Exploration is fundamental to reinforcement learning (RL), as it determines how effectively an agent discovers and exploits the underlying structure of its environment to achieve optimal performance. Existing exploration methods generally fall into two categories: active exploration and passive exploration. The former introduces stochasticity into the policy but struggles in high-dimensional environments, while the latter adaptively prioritizes transitions in the replay buffer to enhance exploration, yet remains constrained by limited sample diversity. To address the limitation in passive exploration, we propose Modelic Generative Exploration (MoGE), which augments exploration through the generation of under-explored critical states and synthesis of dynamics-consistent experiences through transition models. MoGE is composed of two components: (1) a diffusion-based generator that synthesizes critical states under the guidance of a utility function evaluating each state's potential influence on policy exploration, and (2) a one-step imagination world model for constructing critical transitions based on the critical states for agent learning.
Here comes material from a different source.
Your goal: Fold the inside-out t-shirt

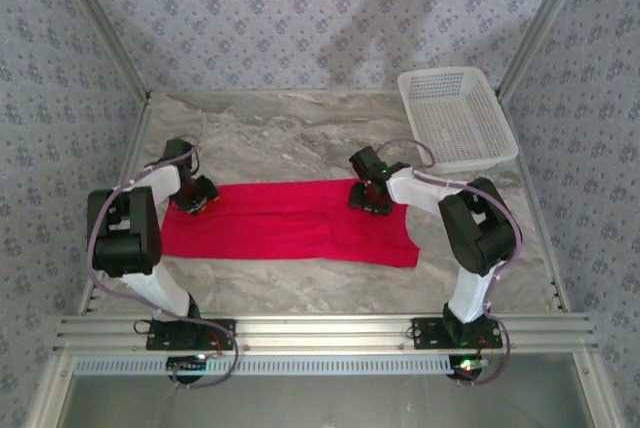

Our method adopts a modular formulation that aligns with the principles of off-policy learning, allowing seamless integration with existing algorithms to improve exploration without altering their core structures. Empirical results on OpenAI Gym and DeepMind Control Suite reveal that MoGE effectively bridges exploration and policy learning, leading to remarkable gains in both sample efficiency and performance across complex control tasks.

翻译：探索是强化学习（RL）的基础，它决定了智能体如何有效发现并利用环境的内在结构以实现最优性能。现有探索方法主要分为两类：主动探索与被动探索。前者在策略中引入随机性，但在高维环境中表现不佳；后者通过自适应地优先处理经验回放缓冲区中的转移样本以增强探索，但仍受限于样本多样性的不足。为克服被动探索的局限性，我们提出模型生成式探索（MoGE），该方法通过生成未充分探索的关键状态，并利用转移模型合成动态一致的经验来增强探索。MoGE包含两个组成部分：（1）基于扩散的生成器，在评估各状态对策略探索潜在影响的效用函数引导下合成关键状态；（2）基于一步想象的世界模型，用于根据关键状态构建关键转移样本以供智能体学习。我们的方法采用模块化设计，符合离策略学习原则，无需改变现有算法的核心结构即可无缝集成以提升探索能力。在OpenAI Gym和DeepMind Control Suite上的实验结果表明，MoGE有效衔接了探索与策略学习，在复杂控制任务中显著提升了样本效率和性能。